Il vento soffia leggero tra le morbide colline della Trexenta. Accarezza le distese dorate di grano e le chiome degli ulivi millenari, si insinua tra le stradine e le case basse di Suelli, dà voce alle leggende e alle memorie di questo piccolo paese della Trexenta. Nei piccoli paesi, si sa, il tempo scorre più lentamente. Anzi, a volte pare proprio che si sia fermato. Il presente si mescola al passato, la leggenda alla realtà, si perde il senso dell'ieri e dell'oggi. Dev'essere per questo che a Suelli si respira un'aria di "c'era una volta" e la gente, le case, sembrano vivere uno spazio temporale senza contorni. Come se fossero ancora realtà, e non preistoria, i primi antichi abitatori, che quattromila anni fa popolarono di misteri numerosi nuraghi e gli affascinanti complessi megalitici disseminati nei dintorni. Come se fosse ancora presente la venerata figura di Giorgio, vescovo e santo, che alle soglie dell'anno Mille, mentre tutti temevano la fine del mondo, predicava la fede e la pace: a lui è dedicata la bella chiesa primaziale, col suo splendido retablo cinquecentesco.

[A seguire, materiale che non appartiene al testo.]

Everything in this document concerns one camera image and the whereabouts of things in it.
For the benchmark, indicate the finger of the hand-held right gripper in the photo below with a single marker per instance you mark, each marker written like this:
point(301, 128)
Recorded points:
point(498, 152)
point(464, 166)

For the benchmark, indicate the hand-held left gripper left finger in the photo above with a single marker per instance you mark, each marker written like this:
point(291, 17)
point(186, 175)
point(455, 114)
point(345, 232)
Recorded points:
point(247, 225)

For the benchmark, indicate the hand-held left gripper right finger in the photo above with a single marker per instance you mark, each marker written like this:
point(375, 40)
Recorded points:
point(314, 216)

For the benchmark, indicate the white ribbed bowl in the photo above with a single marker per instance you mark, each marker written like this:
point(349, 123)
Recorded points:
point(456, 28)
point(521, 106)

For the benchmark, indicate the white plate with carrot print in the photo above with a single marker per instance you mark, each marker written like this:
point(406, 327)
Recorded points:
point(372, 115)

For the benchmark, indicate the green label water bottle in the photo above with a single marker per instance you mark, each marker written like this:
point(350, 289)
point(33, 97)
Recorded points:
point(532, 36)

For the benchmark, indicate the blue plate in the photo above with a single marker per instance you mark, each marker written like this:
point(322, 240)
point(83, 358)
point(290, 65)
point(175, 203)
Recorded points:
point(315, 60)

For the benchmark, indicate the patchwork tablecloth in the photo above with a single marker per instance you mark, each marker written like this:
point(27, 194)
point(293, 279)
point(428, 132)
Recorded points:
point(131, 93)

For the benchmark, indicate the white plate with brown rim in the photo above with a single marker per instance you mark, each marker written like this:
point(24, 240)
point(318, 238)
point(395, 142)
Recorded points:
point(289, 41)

Così è anche per Casa Ruda. Varcando il bel portale che ne rappresenta il simbolo si ha la dolce sensazione di un salto all'indietro nel tempo, a quel 1500 in cui i Ruda giunsero dalla lontana Catalogna per insediarsi nei territori dei Campidani, di cui sarebbero poi diventati conti e baroni. Sembra di sentir risuonare, nel palazzotto patrizio arredato con mobili d'epoca e impreziosito da pareti affrescate e soffitti in legno, la voce del barone e i canti della servitù. Nei cortili aleggia la placida atmosfera del lavoro domestico e contadino. Sferraglia la carrozza del padrone, cigola l'antica macina delle olive, nitriscono i cavalli nelle stalle, i magazzini odorano di granaglie e le cucine di buon pane fresco. Nei giardini interni si innalzano le rare stele medioevali, risalenti alla prima cristianizzazione dell'isola (VII e VIII secolo), uniche in tutto il bacino del Mediterraneo, recanti simboli e raffigurazioni sacre di origine bizantina e longobarda. In un locale dalle alte volte, simile ad un'antica chiesa romanica, sono esposti rari documenti storici, antichi libri, vecchi oggetti preziosi, curiosità d'altri tempi.

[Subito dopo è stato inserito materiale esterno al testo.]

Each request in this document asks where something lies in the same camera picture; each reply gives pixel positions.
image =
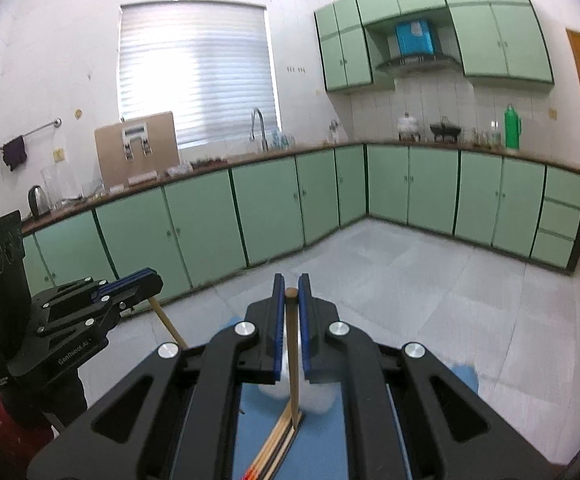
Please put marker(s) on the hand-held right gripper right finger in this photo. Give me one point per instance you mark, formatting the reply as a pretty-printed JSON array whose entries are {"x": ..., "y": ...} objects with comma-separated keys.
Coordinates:
[{"x": 305, "y": 340}]

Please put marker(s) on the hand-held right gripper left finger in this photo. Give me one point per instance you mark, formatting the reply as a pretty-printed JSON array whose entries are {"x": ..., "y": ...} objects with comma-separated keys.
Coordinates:
[{"x": 281, "y": 320}]

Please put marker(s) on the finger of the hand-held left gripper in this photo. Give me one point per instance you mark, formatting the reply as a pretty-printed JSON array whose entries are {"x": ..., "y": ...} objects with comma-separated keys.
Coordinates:
[
  {"x": 120, "y": 281},
  {"x": 140, "y": 287}
]

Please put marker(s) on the brown wooden chopstick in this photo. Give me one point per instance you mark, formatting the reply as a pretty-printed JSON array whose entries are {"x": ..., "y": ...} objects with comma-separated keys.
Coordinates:
[{"x": 294, "y": 360}]

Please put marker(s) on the white utensil holder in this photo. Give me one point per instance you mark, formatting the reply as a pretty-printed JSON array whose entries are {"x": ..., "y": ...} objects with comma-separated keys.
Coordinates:
[{"x": 320, "y": 400}]

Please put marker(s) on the red patterned chopstick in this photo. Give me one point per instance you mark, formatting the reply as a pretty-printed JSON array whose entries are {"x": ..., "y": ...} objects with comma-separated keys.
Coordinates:
[
  {"x": 274, "y": 444},
  {"x": 267, "y": 442}
]

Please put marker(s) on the electric kettle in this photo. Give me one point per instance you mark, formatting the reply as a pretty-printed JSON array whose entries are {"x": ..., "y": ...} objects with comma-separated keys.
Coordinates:
[{"x": 39, "y": 202}]

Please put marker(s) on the blue mat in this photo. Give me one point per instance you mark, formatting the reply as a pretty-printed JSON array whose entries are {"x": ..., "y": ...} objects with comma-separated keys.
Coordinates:
[{"x": 315, "y": 452}]

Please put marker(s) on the clear plastic container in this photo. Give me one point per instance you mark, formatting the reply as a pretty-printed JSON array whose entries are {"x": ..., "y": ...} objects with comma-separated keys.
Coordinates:
[{"x": 60, "y": 185}]

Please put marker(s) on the green base cabinet run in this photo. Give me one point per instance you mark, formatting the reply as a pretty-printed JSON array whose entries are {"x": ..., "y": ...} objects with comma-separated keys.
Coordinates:
[{"x": 270, "y": 205}]

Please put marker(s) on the brown board with white clamp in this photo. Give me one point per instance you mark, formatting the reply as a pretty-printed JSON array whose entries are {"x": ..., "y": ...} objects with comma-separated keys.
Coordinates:
[{"x": 160, "y": 155}]

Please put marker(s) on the red object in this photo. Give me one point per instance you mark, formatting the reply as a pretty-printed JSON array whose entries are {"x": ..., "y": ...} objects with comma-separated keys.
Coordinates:
[{"x": 5, "y": 440}]

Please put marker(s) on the dark purple towel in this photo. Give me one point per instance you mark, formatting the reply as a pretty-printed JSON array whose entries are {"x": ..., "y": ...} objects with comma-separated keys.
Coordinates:
[{"x": 14, "y": 152}]

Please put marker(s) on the metal towel bar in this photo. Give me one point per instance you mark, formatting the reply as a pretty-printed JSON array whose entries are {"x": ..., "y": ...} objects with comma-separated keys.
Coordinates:
[{"x": 40, "y": 128}]

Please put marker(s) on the clear plastic bottles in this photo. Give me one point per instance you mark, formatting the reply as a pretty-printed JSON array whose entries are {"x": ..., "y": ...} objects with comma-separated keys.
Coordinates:
[{"x": 282, "y": 141}]

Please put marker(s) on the chrome sink faucet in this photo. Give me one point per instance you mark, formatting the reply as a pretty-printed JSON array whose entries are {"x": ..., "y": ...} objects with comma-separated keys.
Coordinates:
[{"x": 257, "y": 120}]

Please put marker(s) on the white window blind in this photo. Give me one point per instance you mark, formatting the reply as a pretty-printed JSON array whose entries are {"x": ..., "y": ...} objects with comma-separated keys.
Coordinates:
[{"x": 195, "y": 75}]

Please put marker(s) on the white cooking pot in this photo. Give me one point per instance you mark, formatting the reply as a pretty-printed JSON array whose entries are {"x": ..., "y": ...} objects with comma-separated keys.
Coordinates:
[{"x": 408, "y": 125}]

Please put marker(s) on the black wok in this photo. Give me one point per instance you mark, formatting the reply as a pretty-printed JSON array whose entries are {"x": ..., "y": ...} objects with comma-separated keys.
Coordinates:
[{"x": 444, "y": 130}]

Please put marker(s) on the cluster of glass jars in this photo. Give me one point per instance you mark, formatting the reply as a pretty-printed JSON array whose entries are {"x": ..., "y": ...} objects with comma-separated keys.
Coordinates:
[{"x": 487, "y": 137}]

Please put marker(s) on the green thermos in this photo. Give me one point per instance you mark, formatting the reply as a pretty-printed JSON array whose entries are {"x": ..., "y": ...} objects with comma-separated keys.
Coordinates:
[{"x": 512, "y": 127}]

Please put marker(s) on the range hood with blue film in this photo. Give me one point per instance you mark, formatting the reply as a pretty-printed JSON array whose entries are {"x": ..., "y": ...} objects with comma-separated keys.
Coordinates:
[{"x": 414, "y": 37}]

Il paese di Suelli, situato a 42 chilometri da Cagliari, è facilmente raggiungibile tramite le strade statali 131 e 128, oppure per ferrovia, con le linee turistiche del Trenino Verde. Quello che oggi appare come un piccolo ed ameno villaggio collinare, è stato per lungo tempo un importante sede episcopale, come ancor oggi testimoniano la cattedrale e il santuario intitolati a San Giorgio, vescovo di Suelli vissuto nell'anno Mille. A lui è dedicato il notevole retablo cinquecentesco, opera di Pietro e Michele Cavaro, che si osserva all'interno della chiesa. I numerosi ritrovamenti di età neolitica, così come i venti nuraghi presenti sul territorio, tra i quali il maestoso Piscu, documentano la continua frequentazione della regione, nota in età imperiale, per la sua fertilità, "come il granaio di Roma".